> **About this exercise**
Every line of the data below should be printed exactly. Nothing may be dropped.

> **Data excerpt**
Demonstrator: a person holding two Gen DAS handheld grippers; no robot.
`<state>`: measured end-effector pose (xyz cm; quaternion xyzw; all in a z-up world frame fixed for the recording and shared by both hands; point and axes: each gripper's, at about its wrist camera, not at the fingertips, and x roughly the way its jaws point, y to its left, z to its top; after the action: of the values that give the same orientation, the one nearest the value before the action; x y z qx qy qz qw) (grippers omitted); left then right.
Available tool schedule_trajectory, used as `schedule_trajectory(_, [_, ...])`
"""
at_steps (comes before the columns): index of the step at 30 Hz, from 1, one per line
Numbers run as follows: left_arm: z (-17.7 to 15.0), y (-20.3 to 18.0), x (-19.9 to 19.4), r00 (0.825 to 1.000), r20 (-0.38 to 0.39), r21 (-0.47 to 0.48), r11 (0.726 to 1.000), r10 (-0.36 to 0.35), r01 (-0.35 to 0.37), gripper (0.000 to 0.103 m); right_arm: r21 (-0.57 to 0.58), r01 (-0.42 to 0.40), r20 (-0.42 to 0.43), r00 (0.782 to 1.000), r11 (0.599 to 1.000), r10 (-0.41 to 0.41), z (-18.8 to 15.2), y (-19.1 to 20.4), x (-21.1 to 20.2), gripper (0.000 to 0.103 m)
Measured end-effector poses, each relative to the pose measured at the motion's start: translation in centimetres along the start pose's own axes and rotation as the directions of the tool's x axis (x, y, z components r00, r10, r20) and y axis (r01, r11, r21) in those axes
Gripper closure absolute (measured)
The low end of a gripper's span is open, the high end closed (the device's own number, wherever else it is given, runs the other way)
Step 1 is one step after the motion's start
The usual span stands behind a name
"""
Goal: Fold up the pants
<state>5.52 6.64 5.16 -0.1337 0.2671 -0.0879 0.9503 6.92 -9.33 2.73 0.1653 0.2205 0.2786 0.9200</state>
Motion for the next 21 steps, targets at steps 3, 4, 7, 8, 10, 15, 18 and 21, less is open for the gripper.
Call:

> **Answer to this exercise**
Demonstrator: a person holding two Gen DAS handheld grippers; no robot.
`<state>`: measured end-effector pose (xyz cm; quaternion xyzw; all in a z-up world frame fixed for the recording and shared by both hands; point and axes: each gripper's, at about its wrist camera, not at the fingertips, and x roughly the way its jaws point, y to its left, z to its top; after the action: of the values that give the same orientation, the one nearest the value before the action; x y z qx qy qz qw) (grippers omitted); left then right.
Available tool schedule_trajectory, used as `schedule_trajectory(_, [_, ...])`
"""
at_steps (comes before the columns): index of the step at 30 Hz, from 1, one per line
Numbers run as follows: left_arm: z (-17.7 to 15.0), y (-20.3 to 18.0), x (-19.9 to 19.4), r00 (0.825 to 1.000), r20 (-0.38 to 0.39), r21 (-0.47 to 0.48), r11 (0.726 to 1.000), r10 (-0.36 to 0.35), r01 (-0.35 to 0.37), gripper (0.000 to 0.103 m); right_arm: r21 (-0.57 to 0.58), r01 (-0.42 to 0.40), r20 (-0.42 to 0.43), r00 (0.782 to 1.000), r11 (0.599 to 1.000), r10 (-0.41 to 0.41), z (-18.8 to 15.2), y (-19.1 to 20.4), x (-21.1 to 20.2), gripper (0.000 to 0.103 m)
Measured end-effector poses, each relative to the pose measured at the motion's start: translation in centimetres along the start pose's own axes and rotation as the directions of the tool's x axis (x, y, z components r00, r10, r20) and y axis (r01, r11, r21) in those axes
Gripper closure absolute (measured)
The low end of a gripper's span is open, the high end closed (the device's own number, wherever else it is given, runs the other way)
Step 1 is one step after the motion's start
The usual span stands behind a name
"""
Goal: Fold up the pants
<state>5.52 6.64 5.16 -0.1337 0.2671 -0.0879 0.9503 6.92 -9.33 2.73 0.1653 0.2205 0.2786 0.9200</state>
Motion for the next 21 steps, targets at steps 3, 4, 7, 8, 10, 15, 18 and 21, less is open for the gripper.
Call:

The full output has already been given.